Solved – How to use principal components as predictors in regression

factor analysisfactor-rotationlogisticpcaregression

I have a couple of questions involving doing a regression (logistic or linear) after principal component analysis.

  1. If I find principal components using Principal component analysis, can I use these components like regular variables to be used in linear and logistic regression?

  2. If not, do I have to perform an extra step like "rotate" the principal components? What is this "rotation", what is it actually doing, and why is it helpful for using in regression? (this is what happens in factor analysis, no?)
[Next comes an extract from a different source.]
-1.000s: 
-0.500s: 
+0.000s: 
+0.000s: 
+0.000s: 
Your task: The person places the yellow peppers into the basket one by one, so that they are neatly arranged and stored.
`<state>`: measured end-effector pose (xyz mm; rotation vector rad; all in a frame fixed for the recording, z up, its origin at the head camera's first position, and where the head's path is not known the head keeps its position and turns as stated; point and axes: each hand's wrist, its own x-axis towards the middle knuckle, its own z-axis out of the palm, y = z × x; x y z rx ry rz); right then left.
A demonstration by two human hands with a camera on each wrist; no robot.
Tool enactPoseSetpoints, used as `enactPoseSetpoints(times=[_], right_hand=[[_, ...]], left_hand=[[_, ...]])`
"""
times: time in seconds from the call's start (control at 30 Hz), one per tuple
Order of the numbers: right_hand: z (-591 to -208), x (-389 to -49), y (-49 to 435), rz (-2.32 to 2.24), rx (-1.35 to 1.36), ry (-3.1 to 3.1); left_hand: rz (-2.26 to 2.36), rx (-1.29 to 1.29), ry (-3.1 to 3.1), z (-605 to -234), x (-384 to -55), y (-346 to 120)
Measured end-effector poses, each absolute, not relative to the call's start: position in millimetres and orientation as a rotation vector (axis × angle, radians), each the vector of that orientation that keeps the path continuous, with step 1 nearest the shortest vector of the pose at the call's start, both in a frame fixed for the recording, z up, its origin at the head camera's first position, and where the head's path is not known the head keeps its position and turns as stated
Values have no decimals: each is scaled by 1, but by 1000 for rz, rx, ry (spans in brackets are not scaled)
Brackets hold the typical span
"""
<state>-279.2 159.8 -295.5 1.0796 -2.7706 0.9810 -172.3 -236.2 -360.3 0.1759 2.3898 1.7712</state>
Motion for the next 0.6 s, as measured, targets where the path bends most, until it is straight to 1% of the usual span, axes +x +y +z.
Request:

  3. If I can use these components, rotated or not, can I simply setup the model and bind it with the outcome data? Do I need to transform the outcome data in any way? Or can I use the original outcome data with the principal components?

Best Answer

  1. Yes.

    That's exactly what principal component regression is: https://en.wikipedia.org/wiki/Principal_component_regression.

  2. No need to rotate.

    In fact, rotating would not make any difference as far as prediction is concerned; see Using varimax-rotated PCA components as predictors in linear regression. Of course if you want to interpret individual regression coefficients, then you'd need to have interpretable predictors; rotated PCs might be more interpretable (or not).

  3. No need to transform.

    The dependent ("outcome") variable should be left alone. Including it into PCA would be cheating. There is no transformation that you should use only because you use PCA.


In general, you might want to read How can top principal components retain the predictive power on a dependent variable (or even lead to better predictions)?.